This a deeply personal post. It's taken a long time to write. Although I have talked about it face to face and have started to come to terms with my loss. I needed to also write about my thoughts and feelings. It is what this blog has evolved into afterall. And as I have hoped in the past; it may help others.
I wrote this using the terms us and we. I can't in reality know what Marcia was thinking. We did talk a little, but she wanted to keep her thoughts to herself, and I respected that.
She had Multiple Sclerosis for nearly the whole time I knew her. It's affects took many years to manifest themselves. That was the first loss and grief we experienced. We had lost part of what Marcia had been. She didn't let it affect her everyday life. Despite the limitations that had been imposed.
Over the years the progression took more, adaption and to an extent and acceptance allowed us to get by.
Then the diagnosis of cancer landed on us. Again a certain amount of acceptance and resignation overtook us.
It's been a rollercoaster of emotions. At first the outlook was better than expected. But there were consequences. Marcia couldn't support herself to sit up, and her hands and arms were almost completely immobilised. Assistance with eating and drinking was required. I ensured I visited for at least one meal time each day.
Various infections would come and go, causing temporary escalations in symptoms.
At the beginning of December a move to a care home for rehabilitation seemed to be a positive step forward. But after a week Marcia started to feel very unwell. A trip to A&E followed.
Then the news confirming what we had both worried about. The cancer had returned, spread extensively and was now untreatable.
After this it was back to dealing with the everyday stuff. Making sure she was comfortable and being as normal as possible.
I found myself looking forward to the new year. As is normal during December. That's when it really hit; I'd not have Marcia with me. We were married for 26 years, and had been a couple for a few more previously.
It's okay to have shed some tears while reading this, I did while writing.
Please take away from this some thoughts:
Don't let anger or resentment of others control you. Or take up your time; it's too precious and fleeting.
Laugh more.
Talk more. Incredible people in our lives meant so much to us. And still do to me. I could not have coped without them.

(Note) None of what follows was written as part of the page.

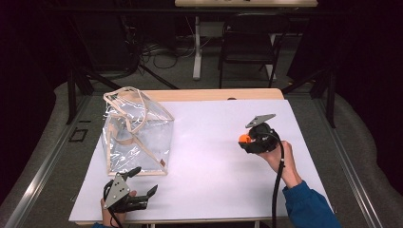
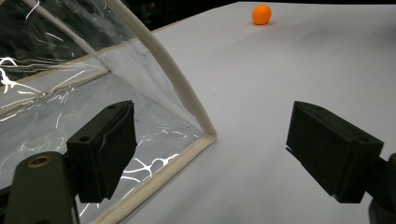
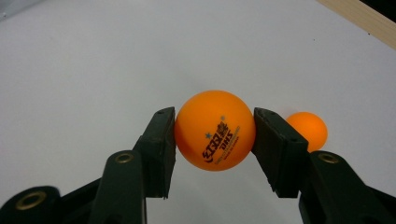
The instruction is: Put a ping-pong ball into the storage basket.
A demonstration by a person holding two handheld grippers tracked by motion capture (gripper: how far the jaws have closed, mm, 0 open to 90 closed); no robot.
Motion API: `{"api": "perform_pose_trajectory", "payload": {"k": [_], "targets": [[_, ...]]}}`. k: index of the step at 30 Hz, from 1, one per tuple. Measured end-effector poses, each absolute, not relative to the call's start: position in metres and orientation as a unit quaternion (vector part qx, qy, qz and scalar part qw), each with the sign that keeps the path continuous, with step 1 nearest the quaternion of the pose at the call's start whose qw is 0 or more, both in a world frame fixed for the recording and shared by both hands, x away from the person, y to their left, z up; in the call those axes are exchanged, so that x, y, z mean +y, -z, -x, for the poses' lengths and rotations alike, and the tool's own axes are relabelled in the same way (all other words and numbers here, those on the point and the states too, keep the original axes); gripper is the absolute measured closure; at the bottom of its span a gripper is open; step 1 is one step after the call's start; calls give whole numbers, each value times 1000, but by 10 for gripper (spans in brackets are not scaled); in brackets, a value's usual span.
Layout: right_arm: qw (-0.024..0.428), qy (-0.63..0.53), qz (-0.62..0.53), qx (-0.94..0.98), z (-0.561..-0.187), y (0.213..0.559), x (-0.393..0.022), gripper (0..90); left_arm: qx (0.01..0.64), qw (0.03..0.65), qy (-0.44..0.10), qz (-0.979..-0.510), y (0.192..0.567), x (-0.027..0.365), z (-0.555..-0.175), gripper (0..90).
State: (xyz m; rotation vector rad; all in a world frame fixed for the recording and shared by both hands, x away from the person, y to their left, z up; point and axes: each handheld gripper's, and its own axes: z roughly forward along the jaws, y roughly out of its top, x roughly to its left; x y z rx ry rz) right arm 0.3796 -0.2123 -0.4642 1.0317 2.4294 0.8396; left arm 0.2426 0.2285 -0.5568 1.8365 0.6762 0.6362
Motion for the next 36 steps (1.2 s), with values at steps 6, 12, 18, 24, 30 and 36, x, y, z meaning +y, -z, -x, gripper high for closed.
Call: {"api": "perform_pose_trajectory", "payload": {"k": [6,12,18,24,30,36], "targets": [[179,-294,-361,867,-380,456,-211,505,282,515,-266,-764,557,228,-243,158],[172,-293,-357,870,-381,450,-209,505,283,515,-267,-763,557,228,-243,158],[172,-287,-352,874,-381,442,-208,505,286,514,-268,-763,557,228,-243,158],[167,-283,-350,877,-383,436,-207,505,286,514,-269,-763,557,228,-243,158],[160,-277,-344,883,-386,432,-204,505,287,514,-269,-763,557,228,-243,158],[156,-274,-342,885,-390,427,-200,505,285,514,-269,-763,557,229,-243,158]]}}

Don't always take life too seriously.
Don't waste time and energy competing with and comparing yourself to others over houses, cars, holidays and money.
Cherish the people in your lives.
I feel very raw and in pain at the moment. But I know this will pass. Eventually I will be able to focus on the joy having Marcia in my life brought me. And the memories we created between us and with others.
I will always love Marcia; not having her physically with me won't change that.
Thank you to everyone who improved our lives by being part of it.